Madison appears to have been the first to probe other options. The future president left his home to attend the constitutional convention in late January 1787, but it is clear that he and his family began to wonder about instrument placement shortly before his departure. On December 10, 1786, the Madison family weather diary (see Figure 7) noted that trees were covered in ice and that the thermometer dropped from 30 degrees Fahrenheit to 22 when put "on the porch." On February 16, 1787, the thermometer was moved to the porch and "put in the Box." This arrangement represented a key step forward, beginning to resemble that employed in modern observations.
Barbara Aulicino
Figure 2 shows the locations of the Madison Montpelier plantation, Jefferson's Monticello and the closest nearby modern stations where high-quality daily weather records have been routinely kept for decades. Figure 3 compares the difference between 4:00 p.m. and sunrise data observed by Jefferson as well as by Madison for the month of June, to the average values of hourly data from Charlottesville (the nearby modern station that has the most complete hourly series of data).
Illustration from the Library of Congress. Photograph at upper right by Susan Solomon and at lower right by Mary Anne Sullivan.
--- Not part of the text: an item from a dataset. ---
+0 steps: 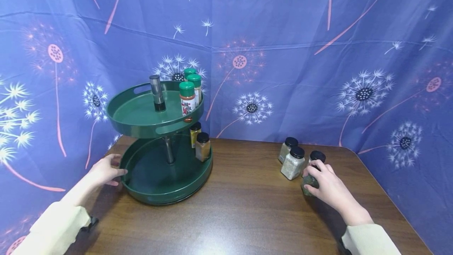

The siting of Madison's instrument inside the home before 1787 (irrespective of the lighting of fire) clearly greatly reduced the morning-to-afternoon changes in the data compared to outdoor values: The indoor morning data were much warmer than the outside air temperature, and the afternoon data decidedly cooler, so that the range in temperature through the course of the day was greatly reduced by the thermal lag of the home.
After noticing that the data were inconsistent with the occurrence of ice and taking the bold step of moving the instrument outdoors to the box on the porch in 1787, Madison's morning and afternoon observations are dramatically different, and the morning-to-afternoon changes immediately approach modern outdoor data. Thus, in meteorology as in politics, Madison was among the American founders of measures that represented a revolution against British practices.
The Montpelier Foundation
In the late 1780s, Madison was engaged in the struggle for a Bill of Rights and in decisions over the positioning of his thermometer, while Jefferson was in France, serving as what might today be called ambassador. Jefferson negotiated a close relationship with France as the separation of the newly established United States from Britain took shape, and he was a party to the events that led to the French Revolution. Despite his strong interest in European science, he appears to have been unaware that systematic outdoor meteorological measurements were being collected in France and Germany, organized through the Société royale de médicin and the Societas Meteorological Palatina (Mannheim Meteorological Society). Jefferson continued to take daily measurements of temperature following the Royal Society indoor approach throughout the 1780s and 1790s, as indicated in a January 28, 1790, letter from his personal secretary William Short noting that his "little thermometer which was in the passage is now in the alcove at the foot of your bed."
Jefferson, like Madison, also appears to have begun considering other approaches in the 1780s, but his ideas differed from those of the Madison clan. On December 10, 1788, he wrote to an instrument maker named William Jones to commission construction of two thermometers "graduated from boiling water down to the congelation of spirits of wine … they are intended to be hung on the outside of a glass window, with the face of the plate next to the window so that it may be seen without opening the window."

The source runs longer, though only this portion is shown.